How do differences in Achilles’ tendon moment arm lengths affect muscle-tendon dynamics and energy cost during running?

INTRODUCTION: The relationship between the Achilles tendon moment arm length (AT(MA)) and the energy cost of running (E(run)) has been disputed. Some studies suggest a short AT(MA) reduces E(run) while others claim a long AT(MA) reduces E(run). For a given ankle joint moment, a short AT(MA) permits a higher tendon strain energy storage, whereas a long AT(MA) reduces muscle fascicle force and muscle energy cost but shortening velocity is increased, elevating the metabolic cost. These are all conflicting mechanisms to reduce E(run), since AT energy storage comes at a metabolic cost. Neither of these proposed mechanisms have been examined together. METHODS: We measured AT(MA) using the tendon travel method in 17 males and 3 females (24 ± 3 years, 75 ± 11 kg, 177 ± 7 cm).

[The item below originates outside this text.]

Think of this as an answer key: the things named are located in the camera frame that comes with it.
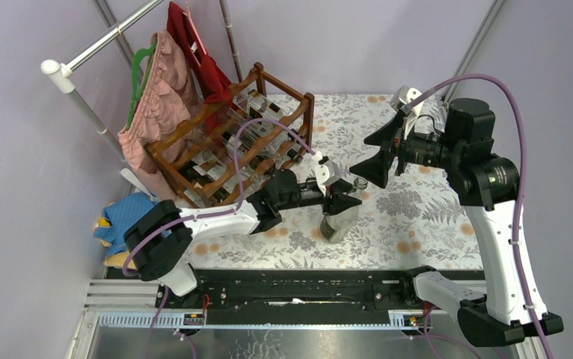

They ran on a motorized treadmill for 10 min at 2.5 m · s(−1) while E(run) was measured. AT strain energy storage, muscle lengths, velocities and muscle energy cost were calculated during time-normalized stance from force and ultrasound data. A short (SHORT n = 11, AT(MA) = 29.5 ± 2.0 mm) and long (LONG, n = 9, AT(MA) = 36.6 ± 2.5 mm) AT(MA) group was considered based on a bimodal distribution of measured AT(MA.) RESULTS: Mean E(run) was 4.9 ± 0.4 J · kg(−1) · m(−1). The relationship between AT(MA) and E(run) was not significant (r(2) = 0.13, p = 0.12). Maximum AT force during stance was significantly lower in LONG (5,819 ± 1,202 N) compared to SHORT (6,990 ± 920 N, p = 0.028). Neither AT stretch nor AT strain energy storage was different between groups (mean difference: 0.3 ± 1 J · step(−1), p = 0.84). Fascicle force was significantly higher in SHORT (508 ± 93 N) compared to LONG (468 ± 84 N. p = 0.02). Fascicle lengths and velocities were similar between groups (p > 0.72). Muscle energy cost was significantly lower in LONG (0.028 ± 0.08 J · kg · step(−1)) compared to SHORT (0.045 ± 0.14 J · kg · step(−1) p = 0.004). There was a significant negative relationship between AT(MA) and total muscle energy cost relative to body mass across the stance phase (r = −0.699, p < 0.001). DISCUSSION: Together these results suggest that a LONG AT(MA) serves to potentially reduce E(run) by reducing the muscle energy cost of the plantarflexors during stance. The relative importance of AT energy storage and return in reducing E(run) should be re-considered.